A new 3D four-fold interpenetrated dia-like luminescent Zn(ii)-based metal-organic framework: the sensitive detection of Fe3+, Cr2O72-, and CrO42- in water, and nitrobenzene in ethanol

A new three-dimensional zinc-based metal-organic framework, namely [Zn-2(4,4 '-nba)(2)(1,4-bib)(2)](n) (1), where 4,4 '-H(2)nba = 3-nitro-4,4 '-biphenyldicarboxylic acid and 1,4-bib = 1,4-bis(imidazole-1-ylmethyl)benzene, has been solvothermally synthesized and structurally characterized via single-crystal X-ray diffraction, IR spectroscopic, elemental, thermogravimetric, and Hirshfeld surface analyses. In the crystal structure of 1, the oxygen and nitrogen atoms of two 4,4 '-nba(2-) and two 1,4-bib ligands bind to the metal ion, creating irregular tetrahedral geometry.
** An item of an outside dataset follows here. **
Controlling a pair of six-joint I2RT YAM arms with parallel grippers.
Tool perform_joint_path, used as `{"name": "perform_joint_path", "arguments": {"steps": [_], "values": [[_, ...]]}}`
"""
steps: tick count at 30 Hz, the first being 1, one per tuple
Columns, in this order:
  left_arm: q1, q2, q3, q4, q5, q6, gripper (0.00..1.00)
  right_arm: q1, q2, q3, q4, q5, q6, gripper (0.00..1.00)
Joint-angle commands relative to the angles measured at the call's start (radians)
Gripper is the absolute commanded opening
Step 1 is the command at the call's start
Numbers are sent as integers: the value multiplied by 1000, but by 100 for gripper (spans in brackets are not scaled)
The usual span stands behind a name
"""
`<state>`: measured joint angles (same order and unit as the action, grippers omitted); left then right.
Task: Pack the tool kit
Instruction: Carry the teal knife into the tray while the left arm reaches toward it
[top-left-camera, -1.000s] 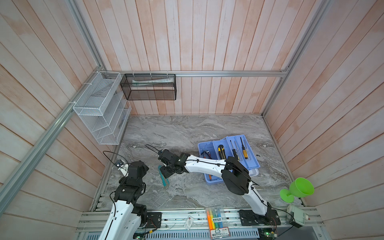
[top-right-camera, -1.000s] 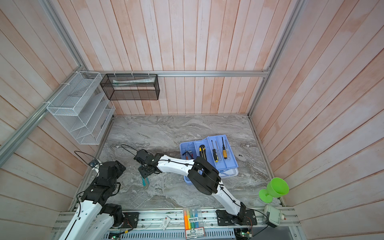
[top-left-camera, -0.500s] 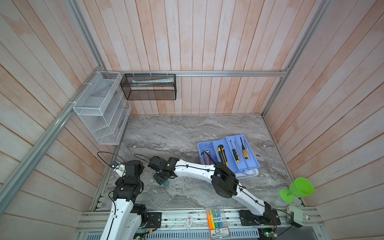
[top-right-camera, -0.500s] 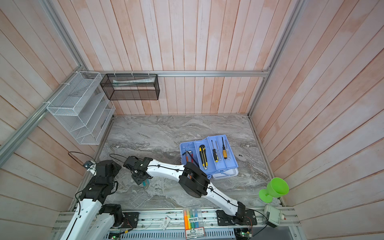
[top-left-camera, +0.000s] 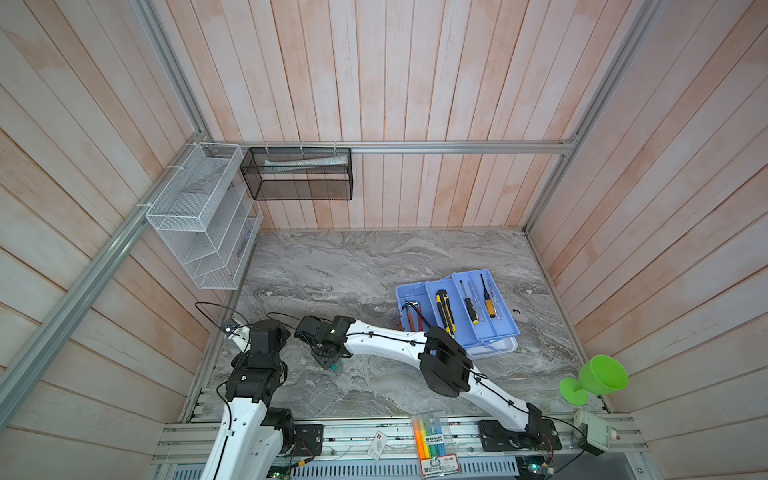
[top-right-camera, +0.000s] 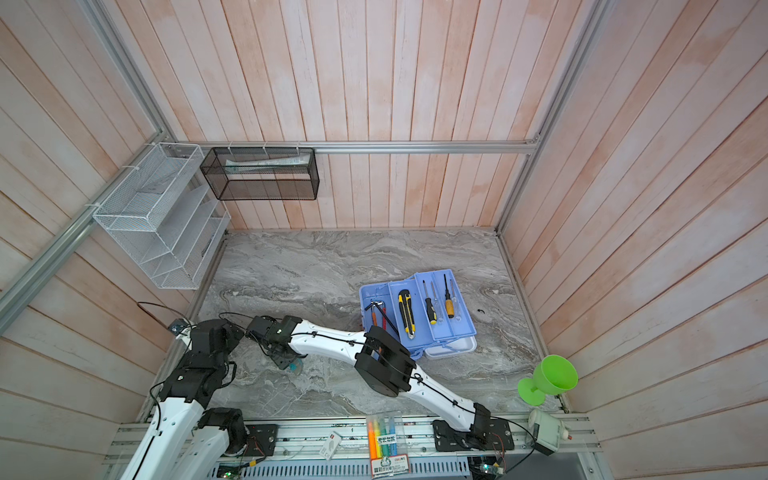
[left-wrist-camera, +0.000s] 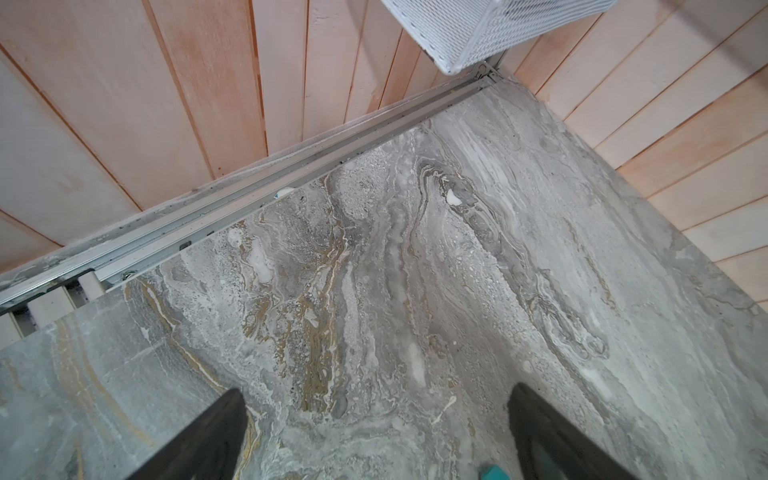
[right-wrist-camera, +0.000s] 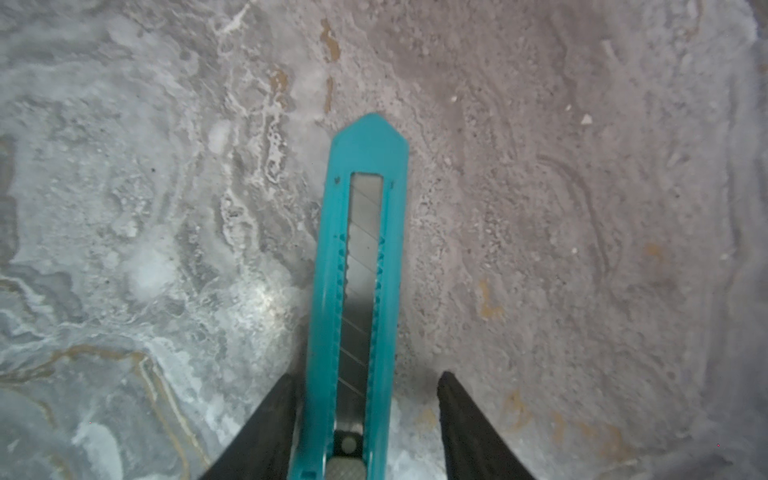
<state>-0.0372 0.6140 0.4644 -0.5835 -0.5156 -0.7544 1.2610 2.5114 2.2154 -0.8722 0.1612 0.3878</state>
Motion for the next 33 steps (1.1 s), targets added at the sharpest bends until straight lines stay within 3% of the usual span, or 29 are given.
{"name": "perform_joint_path", "arguments": {"steps": [1, 16, 26, 33], "values": [[5, -6, -3, 27, 33, 33, 100, -7, 37, 10, -41, 4, -7, 47], [5, 19, -5, 84, 108, 96, 100, -80, -182, -235, 115, 36, -26, 20], [5, 11, -9, 99, 124, 113, 100, -113, -319, -354, 162, 112, -29, 12], [4, 26, -28, 200, 284, 184, 100, -216, -509, -519, 216, 84, 3, 9]]}}
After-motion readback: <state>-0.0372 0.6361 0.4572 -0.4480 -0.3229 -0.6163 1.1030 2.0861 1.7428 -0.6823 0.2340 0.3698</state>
The 4,4 '-nba(2-) and 1,4-bib ligands serve as linear bidentate linkers to form a four-fold interpenetrated 3D framework with dia-like topology. Luminescence studies revealed that 1 can be used as a highly sensitive multi-responsive luminescent sensor for sensing Fe3+, Cr2O72-, and CrO42- in H2O, and nitrobenzene in C2H5OH. The detection limits of Fe3+, Cr2O72-, CrO42- and nitrobenzene can reach 1.76 mu M, 3.25 mu M, 3.8 mu M and 0.19 mu M, respectively. Moreover, 1 can be recycled at least five times for sensing Fe(iii) and Cr(vi). The sensitivity and stability of 1, 1@Fe3+, 1@Cr2O72, and 1@CrO42- were also investigated at different pH and temperature values. 1 exhibited satisfactory sensing abilities when the pH ranged from 3 to 10, and the temperature ranged from 5 degrees C to 75 degrees C, indicating that 1 could act as a fluorescent probe for Fe3+ under physiological pH conditions. These results support the idea that 1 has good anti-interference abilities and potential for sensing Fe(iii), Cr(vi) and nitrobenzene in real environments. In addition, the possible fluorescence quenching mechanism was explored in this paper.